Acudió a su madre para que le explicara lo ocurrido. La buena señora tragando saliva trató de dar una explicación sencilla para el niño, aunque fuera alejada de la verdad.

"Es que Santa Claus se olvidó de tu pedido y no te dejó la bicicleta", señaló algo triste. La verdad era otra: no había en la familia suficiente dinero para adquirir ese regalo.

En otra vivienda la excusa fue distinta: "Lo que pasa es que este año Santa está pobre y por eso no te consiguió lo que querías".

El niño no quedó convencido porque realmente no entendía eso de "pobre" a sus seis años.

A Juanito la excusa que le dieron lo afectó emocionalmente. Su madre pensó de buena fe que así evitaría los reclamos del niño porque no pudo conseguir su juguete.

"Es que este año te portastes un poco mal y por eso Santa Claus no te trajo todos los juguetes que pedistes", señaló seria.

Jugando con sus amiguitos, le contó lo que dijo su madre.

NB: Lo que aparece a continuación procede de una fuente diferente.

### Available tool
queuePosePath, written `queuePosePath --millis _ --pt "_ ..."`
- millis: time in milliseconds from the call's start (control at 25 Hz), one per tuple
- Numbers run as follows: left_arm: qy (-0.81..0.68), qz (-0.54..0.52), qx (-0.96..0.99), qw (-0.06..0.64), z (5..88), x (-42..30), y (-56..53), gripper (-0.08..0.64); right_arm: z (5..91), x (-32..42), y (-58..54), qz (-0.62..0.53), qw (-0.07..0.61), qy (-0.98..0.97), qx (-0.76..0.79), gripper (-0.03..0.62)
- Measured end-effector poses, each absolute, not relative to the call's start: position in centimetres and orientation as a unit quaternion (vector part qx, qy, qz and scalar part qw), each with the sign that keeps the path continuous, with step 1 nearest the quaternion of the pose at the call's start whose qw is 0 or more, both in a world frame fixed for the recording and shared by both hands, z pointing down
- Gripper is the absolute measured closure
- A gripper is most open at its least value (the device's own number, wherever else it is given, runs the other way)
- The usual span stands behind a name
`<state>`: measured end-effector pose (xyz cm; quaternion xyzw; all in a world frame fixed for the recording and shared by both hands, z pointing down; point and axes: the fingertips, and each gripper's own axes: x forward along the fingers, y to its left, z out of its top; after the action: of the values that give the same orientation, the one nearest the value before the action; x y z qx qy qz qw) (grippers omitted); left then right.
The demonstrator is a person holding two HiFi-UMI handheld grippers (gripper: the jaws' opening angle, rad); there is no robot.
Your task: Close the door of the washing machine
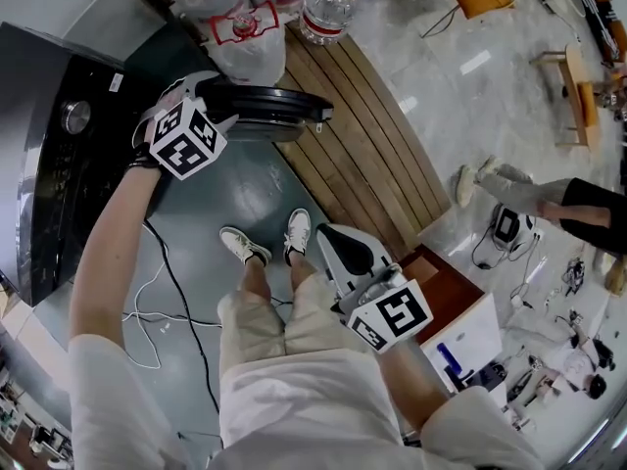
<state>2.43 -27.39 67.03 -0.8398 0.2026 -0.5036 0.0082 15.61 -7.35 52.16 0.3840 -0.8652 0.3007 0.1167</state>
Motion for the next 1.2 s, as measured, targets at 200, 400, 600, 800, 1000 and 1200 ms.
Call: queuePosePath --millis 200,400,600,800,1000,1200 --pt "0.186 -0.517 -0.835 0.018 66.9 2.2 -25.2 0.252 51.7 14.8 -6.9 0.300 0.116 -0.868 0.378 0.594" --pt "0.175 -0.535 -0.826 0.027 67.0 1.8 -22.8 0.242 51.3 13.9 -6.3 0.297 0.115 -0.872 0.371 0.594" --pt "0.195 -0.543 -0.816 0.033 66.8 0.9 -21.3 0.219 51.2 13.2 -5.8 0.294 0.118 -0.877 0.361 0.594" --pt "0.226 -0.549 -0.804 0.032 66.6 -0.1 -19.7 0.215 50.9 12.4 -5.4 0.291 0.121 -0.882 0.350 0.594" --pt "0.277 -0.546 -0.790 0.022 66.2 -1.2 -18.2 0.204 50.5 11.6 -4.8 0.287 0.126 -0.887 0.339 0.594" --pt "0.310 -0.508 -0.803 -0.031 65.8 -1.9 -16.6 0.205 50.3 10.7 -4.4 0.283 0.132 -0.894 0.321 0.594"
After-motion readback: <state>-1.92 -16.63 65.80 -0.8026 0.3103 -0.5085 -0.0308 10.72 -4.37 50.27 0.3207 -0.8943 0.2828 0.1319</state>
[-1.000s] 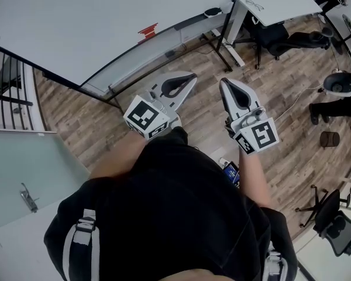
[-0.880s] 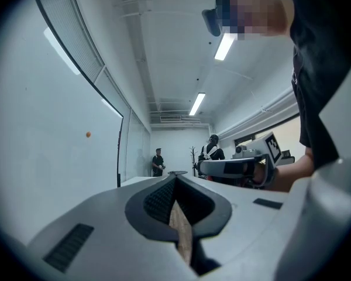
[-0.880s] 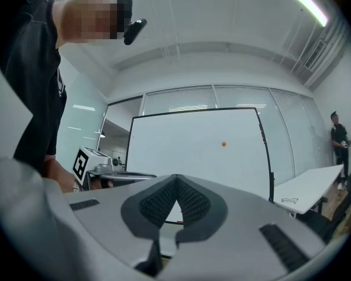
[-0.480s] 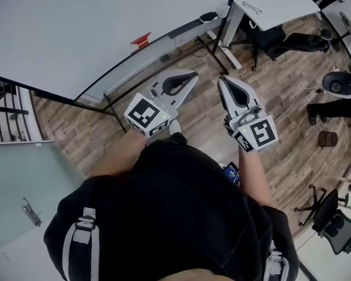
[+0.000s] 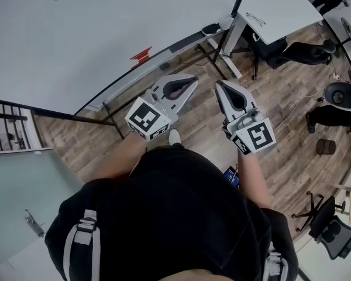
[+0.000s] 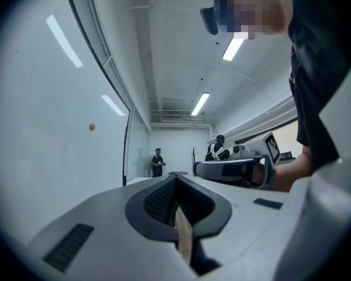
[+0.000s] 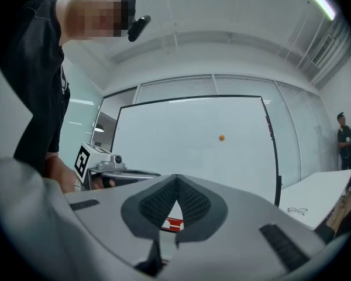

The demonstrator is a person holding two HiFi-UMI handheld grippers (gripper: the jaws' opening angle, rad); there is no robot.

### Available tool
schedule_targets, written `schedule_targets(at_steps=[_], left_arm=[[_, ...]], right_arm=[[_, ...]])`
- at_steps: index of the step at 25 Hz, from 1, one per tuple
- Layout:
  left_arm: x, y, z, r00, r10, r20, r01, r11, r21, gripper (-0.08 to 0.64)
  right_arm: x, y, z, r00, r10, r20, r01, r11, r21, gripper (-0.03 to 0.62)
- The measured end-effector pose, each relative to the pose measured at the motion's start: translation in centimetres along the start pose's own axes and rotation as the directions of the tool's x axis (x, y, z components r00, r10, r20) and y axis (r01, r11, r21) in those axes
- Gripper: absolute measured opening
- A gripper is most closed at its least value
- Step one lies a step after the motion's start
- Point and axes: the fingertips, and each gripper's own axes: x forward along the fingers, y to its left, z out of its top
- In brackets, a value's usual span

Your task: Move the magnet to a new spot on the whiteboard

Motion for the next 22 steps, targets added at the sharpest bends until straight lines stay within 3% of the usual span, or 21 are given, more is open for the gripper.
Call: schedule_targets(at_steps=[12,22], left_arm=[[1.1,8.5,0.2,1.0,0.006,0.015,-0.006,1.0,-0.002,0.005],[1.5,13.5,-0.7,1.0,-0.009,0.006,0.009,1.0,-0.001,0.005]], right_arm=[[7.7,-2.6,0.1,1.0,0.0,-0.013,0.0,0.999,-0.038,-0.005],[11.9,-4.6,-1.2,0.998,-0.054,-0.014,0.053,0.998,-0.016,-0.005]])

Ellos comenzaron a burlarse de él gritándole "malo", "malo", por malo no te trajeron tu juguete".

A veces los padres dan la excusa que Santa se "equivocó" de dirección y por eso no trajo el juguete que deseaba el niño.

Entendemos que los padre no quieran decirle a los niños la realidad familiar: no hay dinero suficiente para adquirir ese juguete.

Considero que los padres pueden decir las cosas mejor en ese delicado asunto navideño.

Antes de veinticinco podría conversar con el hijo y manifestarle que "hay muchos niños en el mundo que quieren el mismo juguete y puede ocurrir que el suyo no lo reciba".

Recuerdo una vez a un chiquillo que gritaba que su vecino tenía la bicicleta que era para él y que "Santa se había equivocado de casa y se la dejó al otro".

Fue difícil convencerlo que no era así.

Se debe tener cuidado con el argumento de que "se portó mal en el año". Claro que hay que corregir la mala conducta de un niño, pero hacerle creer que por eso no recibió su juguete preferido no es aconsejable.

Y por supuesto que es bonito mantener la magia de las navidades en los niños, con el Niño Dios, Santa Claus, etc.